The Demerger Example - Lean Manufacturing at Work
The Demerger Example is a case study on the application of Lean Manufacturing principles to a manufacturing and service company. The report examines the Demerger cycle, which is a key element of Lean manufacturing and describes how this cycle should be restructured to improve quality and shorten cycle times. This company is exploring the possibilities of incorporating Lean principles into its manufacturing process to provide customer-centric manufacturing processes that meet individual customer requirements rather than having to perform generic work orders. In this paper, we present the Demerger Example and then discuss some of the advantages of Lean principles.

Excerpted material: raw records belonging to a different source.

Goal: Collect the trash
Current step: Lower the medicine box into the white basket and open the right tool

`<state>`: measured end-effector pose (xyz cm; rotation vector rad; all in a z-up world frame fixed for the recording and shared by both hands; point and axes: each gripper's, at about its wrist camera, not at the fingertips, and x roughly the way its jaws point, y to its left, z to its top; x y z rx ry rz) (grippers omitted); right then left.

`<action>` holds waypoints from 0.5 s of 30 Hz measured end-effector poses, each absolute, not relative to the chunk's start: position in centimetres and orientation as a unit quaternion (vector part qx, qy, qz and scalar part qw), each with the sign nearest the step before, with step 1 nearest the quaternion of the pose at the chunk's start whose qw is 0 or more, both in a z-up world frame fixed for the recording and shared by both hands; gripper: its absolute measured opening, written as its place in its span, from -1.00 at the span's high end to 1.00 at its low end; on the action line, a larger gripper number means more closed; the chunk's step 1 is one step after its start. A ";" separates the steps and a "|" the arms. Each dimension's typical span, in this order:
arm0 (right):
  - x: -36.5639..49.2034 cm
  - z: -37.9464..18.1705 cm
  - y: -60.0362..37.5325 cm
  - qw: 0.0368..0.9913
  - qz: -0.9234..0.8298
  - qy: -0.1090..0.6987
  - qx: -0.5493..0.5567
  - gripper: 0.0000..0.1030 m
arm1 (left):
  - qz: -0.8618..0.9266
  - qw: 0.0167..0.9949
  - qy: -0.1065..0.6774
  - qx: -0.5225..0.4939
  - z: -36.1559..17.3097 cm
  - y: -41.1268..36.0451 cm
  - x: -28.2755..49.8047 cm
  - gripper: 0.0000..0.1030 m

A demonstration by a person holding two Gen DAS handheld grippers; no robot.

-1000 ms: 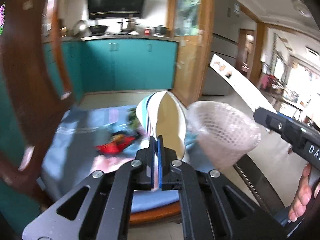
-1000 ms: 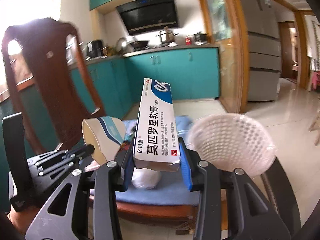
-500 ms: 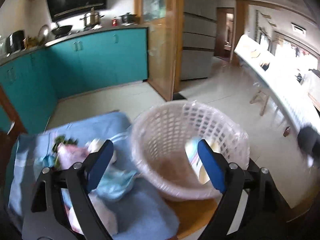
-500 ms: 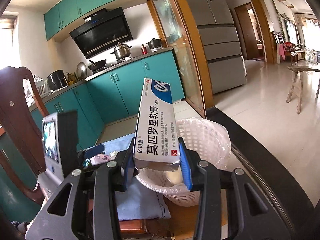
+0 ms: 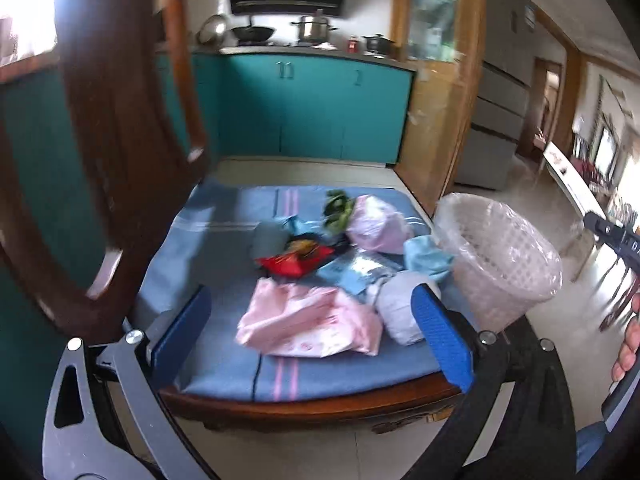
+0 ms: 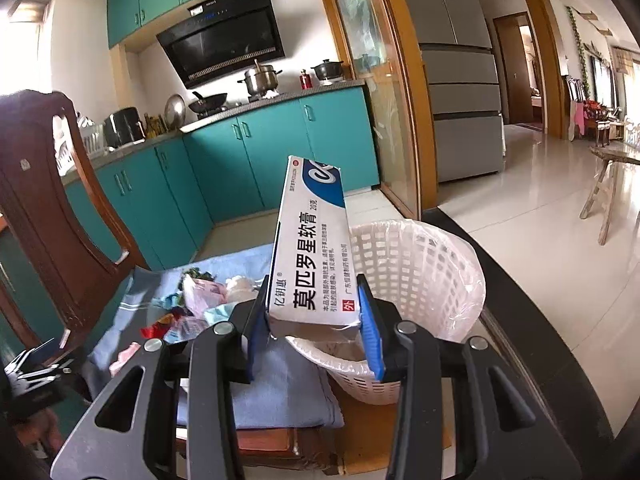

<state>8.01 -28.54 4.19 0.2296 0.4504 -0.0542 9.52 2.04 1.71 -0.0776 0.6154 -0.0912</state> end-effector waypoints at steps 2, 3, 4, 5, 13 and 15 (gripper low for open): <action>9.1 4.0 -28.7 0.966 -0.042 0.231 0.107 0.23 | -0.044 0.948 0.312 -0.037 1.3 2.7 9.6 -0.93; 9.8 3.9 -28.8 0.965 -0.048 0.235 0.106 0.23 | -0.045 0.949 0.311 -0.030 1.2 2.7 9.6 -0.93; 10.5 3.8 -28.9 0.964 -0.055 0.239 0.106 0.23 | -0.047 0.950 0.308 -0.025 1.3 2.8 9.5 -0.93; 11.6 3.4 -29.2 0.961 -0.064 0.246 0.106 0.23 | -0.046 0.951 0.304 -0.019 1.3 3.0 9.1 -0.93; 19.1 -1.1 -32.7 0.925 -0.147 0.333 0.108 0.23 | -0.065 0.949 0.308 -0.027 1.3 2.9 8.8 -0.93; 20.4 -2.5 -33.7 0.914 -0.164 0.352 0.115 0.23 | -0.067 0.947 0.312 -0.031 1.1 3.1 8.9 -0.93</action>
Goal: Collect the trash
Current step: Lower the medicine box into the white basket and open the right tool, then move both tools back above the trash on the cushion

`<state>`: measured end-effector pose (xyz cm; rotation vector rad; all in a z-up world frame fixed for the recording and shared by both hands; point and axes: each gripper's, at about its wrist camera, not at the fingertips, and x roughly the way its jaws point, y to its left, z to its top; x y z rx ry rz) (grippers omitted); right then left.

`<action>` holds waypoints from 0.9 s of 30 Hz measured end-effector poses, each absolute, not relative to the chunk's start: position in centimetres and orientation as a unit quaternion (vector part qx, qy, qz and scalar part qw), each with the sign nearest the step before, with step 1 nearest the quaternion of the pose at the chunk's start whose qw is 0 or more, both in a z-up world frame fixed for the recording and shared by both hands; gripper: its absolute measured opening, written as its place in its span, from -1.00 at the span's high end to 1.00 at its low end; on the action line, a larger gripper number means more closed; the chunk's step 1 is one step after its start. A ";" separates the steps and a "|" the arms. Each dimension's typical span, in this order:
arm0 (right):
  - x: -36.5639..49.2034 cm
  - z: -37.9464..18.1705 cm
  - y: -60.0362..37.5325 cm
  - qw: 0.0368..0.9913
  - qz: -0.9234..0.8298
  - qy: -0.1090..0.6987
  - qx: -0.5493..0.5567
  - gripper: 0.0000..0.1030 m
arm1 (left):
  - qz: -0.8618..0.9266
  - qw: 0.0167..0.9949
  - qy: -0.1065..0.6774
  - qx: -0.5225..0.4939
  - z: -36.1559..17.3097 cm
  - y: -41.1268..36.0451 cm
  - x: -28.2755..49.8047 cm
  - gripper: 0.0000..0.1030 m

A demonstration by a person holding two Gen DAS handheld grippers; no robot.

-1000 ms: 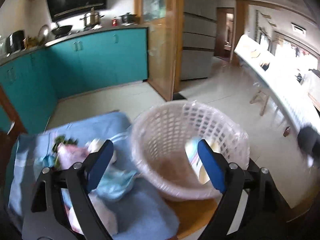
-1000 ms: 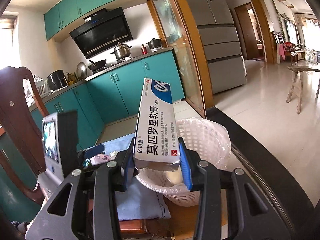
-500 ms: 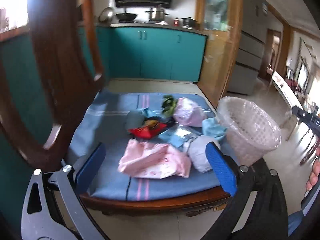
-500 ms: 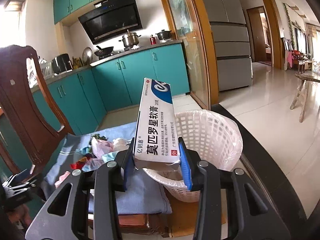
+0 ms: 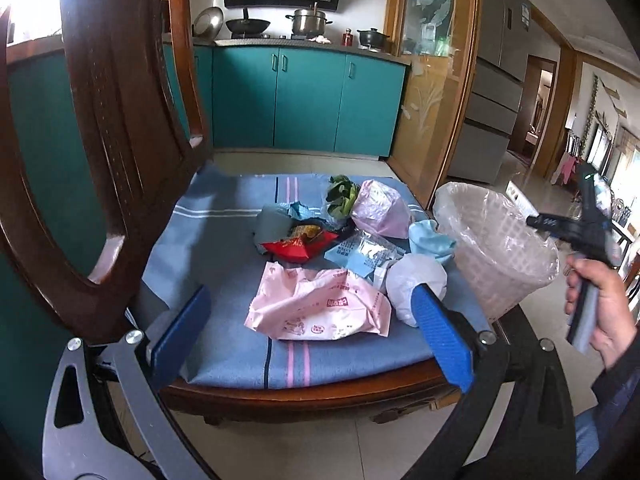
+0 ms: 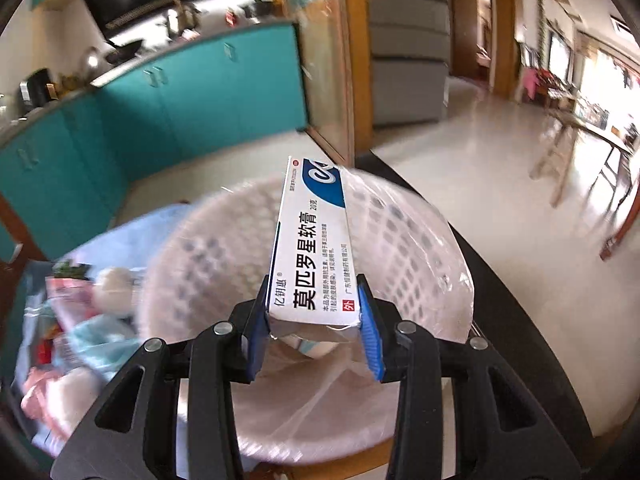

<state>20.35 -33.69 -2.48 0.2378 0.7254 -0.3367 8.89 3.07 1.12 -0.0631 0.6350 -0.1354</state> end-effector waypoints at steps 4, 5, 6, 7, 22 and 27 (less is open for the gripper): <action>21.2 -4.1 -34.2 0.900 -0.175 0.383 0.114 0.16 | -0.066 0.946 0.315 -0.039 1.1 3.6 8.9 -0.93; 21.0 -4.1 -33.9 0.900 -0.176 0.383 0.110 -0.04 | -0.066 0.946 0.315 -0.040 1.2 3.7 8.9 -0.93; 20.8 -3.8 -33.7 0.901 -0.178 0.381 0.107 -0.26 | -0.066 0.946 0.315 -0.040 1.1 3.8 8.9 -0.93; 20.1 -2.8 -33.2 0.906 -0.179 0.369 0.104 -0.33 | -0.064 0.946 0.315 -0.041 1.2 3.8 8.9 -0.93; 6.2 2.0 -15.3 0.973 0.010 0.229 0.003 -0.94 | -0.075 0.945 0.317 -0.029 1.4 2.4 7.5 -0.93; 6.0 1.5 -14.5 0.969 0.026 0.245 -0.010 -0.93 | -0.067 0.940 0.333 -0.025 0.5 2.2 8.1 -0.92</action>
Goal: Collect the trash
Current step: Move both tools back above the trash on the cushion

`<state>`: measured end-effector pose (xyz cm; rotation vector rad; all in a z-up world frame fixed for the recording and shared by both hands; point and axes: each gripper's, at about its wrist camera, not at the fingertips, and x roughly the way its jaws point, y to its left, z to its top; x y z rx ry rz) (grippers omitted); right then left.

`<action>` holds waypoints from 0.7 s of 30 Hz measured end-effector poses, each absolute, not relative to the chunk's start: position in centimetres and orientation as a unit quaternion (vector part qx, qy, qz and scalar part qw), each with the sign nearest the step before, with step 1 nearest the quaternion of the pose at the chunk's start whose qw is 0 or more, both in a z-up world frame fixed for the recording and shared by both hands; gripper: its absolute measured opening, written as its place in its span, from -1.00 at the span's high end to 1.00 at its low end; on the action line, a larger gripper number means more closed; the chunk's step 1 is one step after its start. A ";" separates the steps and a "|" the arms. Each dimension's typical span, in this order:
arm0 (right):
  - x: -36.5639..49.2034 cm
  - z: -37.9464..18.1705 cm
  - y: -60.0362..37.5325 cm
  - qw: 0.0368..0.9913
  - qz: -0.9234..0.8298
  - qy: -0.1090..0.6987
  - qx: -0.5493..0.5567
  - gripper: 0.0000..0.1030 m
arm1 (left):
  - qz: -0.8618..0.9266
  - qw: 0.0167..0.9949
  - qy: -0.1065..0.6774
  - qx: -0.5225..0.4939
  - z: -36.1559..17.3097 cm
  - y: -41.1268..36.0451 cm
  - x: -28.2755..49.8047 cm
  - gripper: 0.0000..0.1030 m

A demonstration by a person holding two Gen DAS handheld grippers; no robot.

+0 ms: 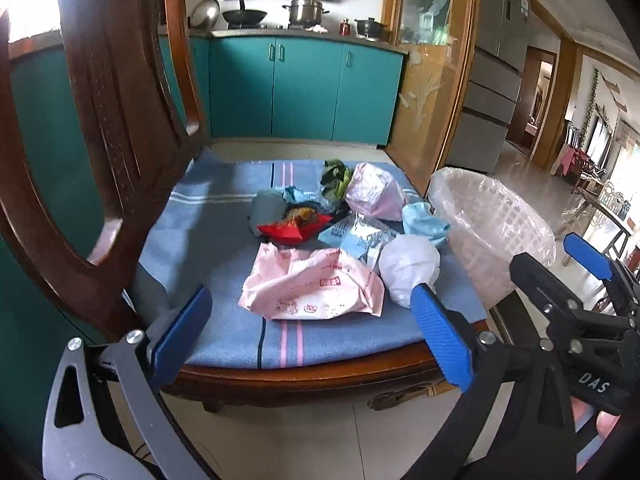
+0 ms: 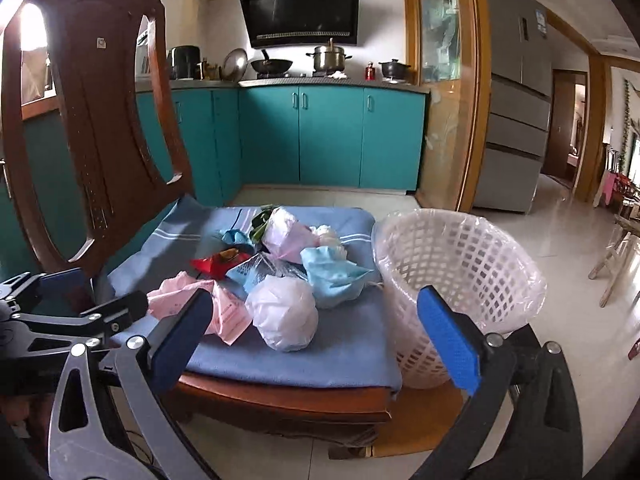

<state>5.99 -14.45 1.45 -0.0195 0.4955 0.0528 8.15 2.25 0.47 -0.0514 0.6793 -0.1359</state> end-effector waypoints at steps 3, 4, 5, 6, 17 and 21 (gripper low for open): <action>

Lean manufacturing focuses on improving the speed and accuracy of production and eliminating waste. The Demerger example shows that Lean can not only improve quality but also speed-up the production of a product. It is based upon the theory that the entire life cycle of a product should be considered, from manufacturing until it is sold. The cycle should be maximized to produce the most quality goods at the lowest cost. By following this strategy, any company would gain the advantages of shorter cycle times, thus allowing for increased profitability.
Lean focuses on the flow of information throughout the supply chain, from raw materials to finished goods to services. This results in reduced cycle times because suppliers can meet their deadlines and get their supplies of materials or finished goods sooner than usual. When a company buys raw materials or labour and pays for production facilities, the company does not have to keep track of when these resources have been depleted. Lean emphasizes that companies should evaluate all functions of their organization to determine whether there are opportunities to cut costs and improve efficiency. In the Demerger example, the reduction of waste in the production phase of the company's process can translate directly to saving money in the form of work orders.
Because fewer work orders result in fewer hours of downtime, the company will experience less labour cost. The Demerger example also shows that when work orders are eliminated, the effect on the company's revenue stream is immediate. Eliminating unnecessary work through lean manufacturing strategies reduces the demand for raw materials, which results in lower operation and maintenance costs and a corresponding reduction in overhead expenses.
Demerger also shows how a company may make use of its direct financial resources to improve efficiency by streamlining processes and reducing cycle times. When there are fewer work orders, a company can eliminate the need for purchasing additional raw materials, freeing up cash for other uses. Because fewer work orders mean a reduced need for skilled labour, the company may establish a point system to designate skill level positions within the production and warehouse departments. This could reduce the direct costs of employing workers with a lower level of skill sets. Similarly, the use of machinery that automatically places work orders and other tasks onto a waiting list may free up cash that can be allocated to employees with a higher level of skill.
By implementing the most appropriate lean manufacturing strategies, a company has the potential to save on overhead costs, boost profit margins, and reduce the number of work orders it must handle. However, to fully utilize the potential of a Demerger example, a company must first establish and develop the right lean manufacturing culture. If a company adopts the right lean strategies early on, however, it is highly unlikely that these strategies will need to be changed as a result of current business realities. In this sense, the Demerger example proves that lean manufacturing strategies are not rigid entities that must be implemented at the onset.